▶ **Your instructions**
Your output should be the lines of the entries below, exactly, from the first one through the line that holds "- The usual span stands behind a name".

(Data in this exercise)

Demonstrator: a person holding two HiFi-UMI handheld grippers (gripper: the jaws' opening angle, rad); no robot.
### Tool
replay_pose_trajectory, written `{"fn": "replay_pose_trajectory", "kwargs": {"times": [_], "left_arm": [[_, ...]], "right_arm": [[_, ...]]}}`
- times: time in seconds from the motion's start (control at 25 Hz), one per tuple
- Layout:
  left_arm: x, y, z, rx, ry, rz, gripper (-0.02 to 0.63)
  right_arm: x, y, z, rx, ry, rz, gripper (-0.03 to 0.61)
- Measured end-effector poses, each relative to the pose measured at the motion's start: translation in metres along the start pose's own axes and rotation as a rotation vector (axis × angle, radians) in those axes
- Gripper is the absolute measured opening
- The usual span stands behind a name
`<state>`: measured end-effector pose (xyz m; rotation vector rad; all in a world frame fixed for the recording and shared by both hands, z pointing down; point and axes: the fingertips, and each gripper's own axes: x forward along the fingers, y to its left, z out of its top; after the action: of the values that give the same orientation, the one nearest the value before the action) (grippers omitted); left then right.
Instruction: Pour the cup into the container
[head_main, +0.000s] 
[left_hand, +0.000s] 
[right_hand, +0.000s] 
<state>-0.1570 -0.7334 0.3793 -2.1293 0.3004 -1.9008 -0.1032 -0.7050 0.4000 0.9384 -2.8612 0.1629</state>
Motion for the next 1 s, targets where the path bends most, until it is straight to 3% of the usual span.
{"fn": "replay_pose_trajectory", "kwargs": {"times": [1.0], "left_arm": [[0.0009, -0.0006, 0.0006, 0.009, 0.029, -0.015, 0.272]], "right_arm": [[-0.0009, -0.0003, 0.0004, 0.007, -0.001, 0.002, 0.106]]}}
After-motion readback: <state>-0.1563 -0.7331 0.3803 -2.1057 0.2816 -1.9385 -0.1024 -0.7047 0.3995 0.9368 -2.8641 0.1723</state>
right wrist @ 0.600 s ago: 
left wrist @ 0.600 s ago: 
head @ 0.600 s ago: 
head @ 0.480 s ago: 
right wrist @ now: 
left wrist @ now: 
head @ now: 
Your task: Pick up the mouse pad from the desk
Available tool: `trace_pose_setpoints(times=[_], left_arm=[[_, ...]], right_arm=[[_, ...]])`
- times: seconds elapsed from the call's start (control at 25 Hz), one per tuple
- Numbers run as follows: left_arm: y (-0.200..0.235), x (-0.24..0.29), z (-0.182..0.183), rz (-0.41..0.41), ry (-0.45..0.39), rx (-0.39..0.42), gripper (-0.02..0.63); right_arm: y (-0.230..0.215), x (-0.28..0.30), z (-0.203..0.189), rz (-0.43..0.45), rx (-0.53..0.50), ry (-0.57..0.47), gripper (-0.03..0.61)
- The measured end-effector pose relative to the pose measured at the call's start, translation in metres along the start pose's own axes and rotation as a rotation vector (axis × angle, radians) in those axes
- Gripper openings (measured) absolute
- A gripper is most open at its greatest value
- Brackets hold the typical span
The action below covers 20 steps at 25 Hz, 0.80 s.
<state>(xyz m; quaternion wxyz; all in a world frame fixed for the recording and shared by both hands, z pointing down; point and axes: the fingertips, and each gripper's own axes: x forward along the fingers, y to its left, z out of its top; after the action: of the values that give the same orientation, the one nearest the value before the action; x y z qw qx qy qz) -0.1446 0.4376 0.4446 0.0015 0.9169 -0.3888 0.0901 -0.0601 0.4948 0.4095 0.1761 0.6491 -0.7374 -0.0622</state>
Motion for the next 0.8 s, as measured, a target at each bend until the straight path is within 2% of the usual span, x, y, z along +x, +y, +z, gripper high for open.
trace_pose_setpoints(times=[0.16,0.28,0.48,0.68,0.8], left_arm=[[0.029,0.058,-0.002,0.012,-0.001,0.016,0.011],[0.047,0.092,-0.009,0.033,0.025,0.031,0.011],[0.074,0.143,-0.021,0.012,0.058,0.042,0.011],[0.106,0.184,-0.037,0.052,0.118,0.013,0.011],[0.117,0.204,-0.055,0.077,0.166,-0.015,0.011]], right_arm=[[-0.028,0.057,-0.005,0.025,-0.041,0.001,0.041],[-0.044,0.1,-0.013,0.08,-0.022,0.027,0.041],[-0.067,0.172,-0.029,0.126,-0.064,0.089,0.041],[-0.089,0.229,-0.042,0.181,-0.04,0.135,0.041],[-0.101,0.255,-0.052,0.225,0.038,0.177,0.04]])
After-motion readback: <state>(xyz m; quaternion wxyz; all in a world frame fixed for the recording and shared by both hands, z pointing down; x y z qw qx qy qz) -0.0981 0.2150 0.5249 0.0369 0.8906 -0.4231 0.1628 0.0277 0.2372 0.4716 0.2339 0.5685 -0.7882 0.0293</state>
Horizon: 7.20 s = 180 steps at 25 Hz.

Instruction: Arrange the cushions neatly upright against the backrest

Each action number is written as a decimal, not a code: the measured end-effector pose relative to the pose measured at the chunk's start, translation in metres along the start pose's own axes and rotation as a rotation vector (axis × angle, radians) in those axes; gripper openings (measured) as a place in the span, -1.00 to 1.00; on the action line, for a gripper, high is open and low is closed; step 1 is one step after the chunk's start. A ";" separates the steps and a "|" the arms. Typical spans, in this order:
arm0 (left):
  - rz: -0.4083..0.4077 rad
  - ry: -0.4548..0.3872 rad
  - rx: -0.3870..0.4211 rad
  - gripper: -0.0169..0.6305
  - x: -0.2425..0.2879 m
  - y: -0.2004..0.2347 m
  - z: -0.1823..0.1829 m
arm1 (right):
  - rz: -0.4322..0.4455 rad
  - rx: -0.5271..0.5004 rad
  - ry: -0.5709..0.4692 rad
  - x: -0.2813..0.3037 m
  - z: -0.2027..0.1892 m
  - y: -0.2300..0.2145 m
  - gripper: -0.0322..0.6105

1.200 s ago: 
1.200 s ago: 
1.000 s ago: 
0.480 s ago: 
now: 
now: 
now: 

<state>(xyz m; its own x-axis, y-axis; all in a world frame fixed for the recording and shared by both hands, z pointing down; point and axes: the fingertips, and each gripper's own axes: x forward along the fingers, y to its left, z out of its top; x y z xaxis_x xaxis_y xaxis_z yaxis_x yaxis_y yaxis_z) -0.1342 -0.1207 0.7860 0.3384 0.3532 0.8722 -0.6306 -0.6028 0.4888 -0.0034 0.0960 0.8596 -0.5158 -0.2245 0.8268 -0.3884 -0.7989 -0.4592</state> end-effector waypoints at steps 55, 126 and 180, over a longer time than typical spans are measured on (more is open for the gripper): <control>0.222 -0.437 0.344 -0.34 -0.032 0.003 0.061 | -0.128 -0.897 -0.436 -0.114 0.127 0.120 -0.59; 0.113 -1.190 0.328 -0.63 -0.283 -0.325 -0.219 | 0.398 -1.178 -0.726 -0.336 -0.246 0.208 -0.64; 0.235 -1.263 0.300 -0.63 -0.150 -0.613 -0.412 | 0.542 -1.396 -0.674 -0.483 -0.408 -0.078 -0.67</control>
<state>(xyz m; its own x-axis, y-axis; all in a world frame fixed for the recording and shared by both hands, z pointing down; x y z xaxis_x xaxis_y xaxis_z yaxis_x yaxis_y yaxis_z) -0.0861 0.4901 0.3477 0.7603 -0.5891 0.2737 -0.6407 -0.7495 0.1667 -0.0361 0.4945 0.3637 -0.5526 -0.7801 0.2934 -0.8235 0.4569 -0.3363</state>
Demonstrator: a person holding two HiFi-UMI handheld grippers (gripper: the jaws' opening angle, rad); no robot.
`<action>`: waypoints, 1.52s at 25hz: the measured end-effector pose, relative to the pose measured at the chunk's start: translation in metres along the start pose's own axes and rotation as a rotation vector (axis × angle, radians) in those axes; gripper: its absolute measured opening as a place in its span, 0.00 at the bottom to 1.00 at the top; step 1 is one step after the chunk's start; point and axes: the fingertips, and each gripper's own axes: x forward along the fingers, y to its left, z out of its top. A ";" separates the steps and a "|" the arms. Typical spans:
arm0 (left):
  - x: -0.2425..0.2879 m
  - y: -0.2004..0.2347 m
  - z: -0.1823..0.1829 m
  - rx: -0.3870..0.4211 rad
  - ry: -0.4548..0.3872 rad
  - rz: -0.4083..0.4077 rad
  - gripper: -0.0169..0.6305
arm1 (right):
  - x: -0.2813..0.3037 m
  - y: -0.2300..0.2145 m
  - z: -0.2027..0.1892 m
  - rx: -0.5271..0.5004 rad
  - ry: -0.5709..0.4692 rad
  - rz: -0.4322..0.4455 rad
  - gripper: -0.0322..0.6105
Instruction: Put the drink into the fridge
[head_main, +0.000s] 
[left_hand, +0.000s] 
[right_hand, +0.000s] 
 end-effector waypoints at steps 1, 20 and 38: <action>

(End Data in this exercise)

▶ **Response**
Demonstrator: a person holding two HiFi-UMI handheld grippers (gripper: the jaws' opening angle, rad); no robot.
### Tool
replay_pose_trajectory, written `{"fn": "replay_pose_trajectory", "kwargs": {"times": [_], "left_arm": [[_, ...]], "right_arm": [[_, ...]]}}`
- times: time in seconds from the motion's start (control at 25 Hz), one per tuple
- Layout:
  left_arm: x, y, z, rx, ry, rz, gripper (-0.02 to 0.63)
  right_arm: x, y, z, rx, ry, rz, gripper (-0.03 to 0.61)
- Measured end-effector poses, each relative to the pose measured at the motion's start: translation in metres along the start pose's own axes and rotation as a rotation vector (axis × angle, radians) in those axes
- Gripper is the absolute measured opening
- The usual span stands behind a name

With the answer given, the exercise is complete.